Tanganku memegang sebuah pigura keluarga yang diberikan oleh ayah beberapa bulan lalu. Foto kami berempat di sebuah tempat wisata yang pernah diabadikan oleh semesta. Dahulu, aku selalu menganggap kehidupan ini sangat membosankan. Tidak ada hal baru di dalam rumah, karena ayah maupun ibu termasuk orang tua yang menjunjung tinggi peraturan. Namun, saat ini takdir seperti sedang membawaku keluar dari rasa bosan itu. Menampakkan bahwa apa yang kumiliki, seharusnya disyukuri bukan dirutuki. Jika sudah begini, siapa yang harus kusalahkan lagi? Ayah dan ibu, mereka sama-sama memiliki alasan kuat mengapa akhirnya berpisah. Alasan yang kurasa hanya dikatakan demi menutupi sebuah rahasia. Bodoh! Sampai saat ini, aku belum bergerak mencari tahu mengenai hal-hal yang kutemui semenjak ayah tidak di sini. 

“Ya ampun, Des! Kalo kamu jatuh, gimana? Ayo, turun.” Suara itu mengangetkanku. Terlihat kepala kakak mendongak menatap penuh kecemasan. 

“Ih, ngagetin. Kalo jatuh, ya ke bawah, lah. Masa ke atas, sih? Lagian Kakak ngapain ke kamar aku? Mau modus pinjem pulpen lagi?” tuduhku, tidak terlalu memedulikan perintahnya untuk turun. 

“Enggak, dong. Kakak disuruh Ibu buat cari kamu. Katanya Ibu mau bilang sesuatu sama kamu, Des. Ayo buruan turun!” Kakak memerintah dengan suara bariton yang khas. Beberapa saat aku mencerna ucapan kakak. Ibu ingin mengatakan sesuatu? Apa ini saatnya aku keluar dari rumah?

“Deslia! Malah ngelamun, lagi. Ayo, cepetan temui Ibu,” ujar laki-laki yang kemudian berlalu dan tak kudengar lagi suaranya. 

Berhubung mengenai ibu, alhasil aku menuruti saja untuk turun dari atap rumah. Sama halnya dengan saat naik tadi, aku juga kesulitan turun untuk mencapai bagian lantai dalam kamar. Balkon rumah ibu memang tidak begitu luas seperti rumahku di Dago, jadi perlu usaha ekstra untuk melakukan atraksi menaiki atap rumah. 

Pigura tadi kusimpan di nakas dengan posisi berdiri. Sebelum menemui ibu, aku mondar-mandir gelisah di sisi tempat tidur. Andaikata ibu menginginkan aku keluar dari rumah ini, aku akan melakukannya demi kebaikan.

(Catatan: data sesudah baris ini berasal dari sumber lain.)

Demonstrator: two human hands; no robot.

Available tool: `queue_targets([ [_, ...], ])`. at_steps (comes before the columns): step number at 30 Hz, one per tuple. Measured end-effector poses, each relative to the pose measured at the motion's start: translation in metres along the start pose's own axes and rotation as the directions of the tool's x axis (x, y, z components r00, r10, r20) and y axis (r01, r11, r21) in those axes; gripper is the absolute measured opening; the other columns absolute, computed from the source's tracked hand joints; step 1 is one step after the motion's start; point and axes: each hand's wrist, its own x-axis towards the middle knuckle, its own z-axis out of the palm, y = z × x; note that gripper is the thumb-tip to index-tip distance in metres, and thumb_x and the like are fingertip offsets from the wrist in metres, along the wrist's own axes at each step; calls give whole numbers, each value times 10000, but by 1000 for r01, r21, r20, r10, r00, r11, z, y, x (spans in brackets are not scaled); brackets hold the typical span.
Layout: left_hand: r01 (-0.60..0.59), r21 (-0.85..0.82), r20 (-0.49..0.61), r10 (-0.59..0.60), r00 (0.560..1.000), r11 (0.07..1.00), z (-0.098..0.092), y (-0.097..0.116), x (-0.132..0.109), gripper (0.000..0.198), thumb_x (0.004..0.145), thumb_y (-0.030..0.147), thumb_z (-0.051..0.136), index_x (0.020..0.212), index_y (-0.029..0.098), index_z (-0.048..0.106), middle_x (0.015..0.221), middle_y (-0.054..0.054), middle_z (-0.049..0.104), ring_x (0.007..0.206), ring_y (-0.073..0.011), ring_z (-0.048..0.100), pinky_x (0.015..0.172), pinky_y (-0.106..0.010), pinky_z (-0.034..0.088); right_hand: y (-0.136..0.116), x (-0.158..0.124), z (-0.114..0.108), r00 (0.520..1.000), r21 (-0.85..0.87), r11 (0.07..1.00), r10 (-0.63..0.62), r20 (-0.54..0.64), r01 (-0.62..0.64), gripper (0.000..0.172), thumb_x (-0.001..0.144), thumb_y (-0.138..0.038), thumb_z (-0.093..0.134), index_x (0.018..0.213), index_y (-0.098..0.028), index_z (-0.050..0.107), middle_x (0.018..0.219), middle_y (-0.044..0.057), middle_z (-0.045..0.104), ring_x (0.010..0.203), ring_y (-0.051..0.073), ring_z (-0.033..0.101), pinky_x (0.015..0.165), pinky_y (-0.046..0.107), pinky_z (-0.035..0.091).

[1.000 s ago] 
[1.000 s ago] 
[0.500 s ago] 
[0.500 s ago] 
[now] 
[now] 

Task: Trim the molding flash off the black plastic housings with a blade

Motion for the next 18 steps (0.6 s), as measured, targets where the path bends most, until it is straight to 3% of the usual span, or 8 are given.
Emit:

Meski di lubuk hati terdalam, rumah milik ibu ini terasa sangat nyaman dan sulit ditinggalkan. 

Langkah terseret keluar kamar tanpa berpikir panjang lagi. Suara ibu dan kakak bersahutan memanggilku dari bawah, seakan sudah tidak sabar ingin menyampaikan sesuatu. Demi apa pun, degup jantungku berpacu lebih cepat saat semakin dekat ke ruang tengah. 

“Sini duduk, Des.” Ibu menepuk sofa di sampingnya begitu melihatku turun. 

“Ada apa, Bu? Apa soal statusku di rumah ini?” Pertanyaan ini meluncur saat sudah duduk di samping ibu sebagaimana permintaannya tadi. 

Ibu menggeleng dan mengembuskan napas berat. Ia meraih beranjak ke kamar dan kembali dengan membawa sesuatu di tangannya. Pigura yang pernah kulihat ketika menemui ibu di belakang rumah. Malam itu ibu menangis sambil menatapi pigura penuh dengan kesedihan.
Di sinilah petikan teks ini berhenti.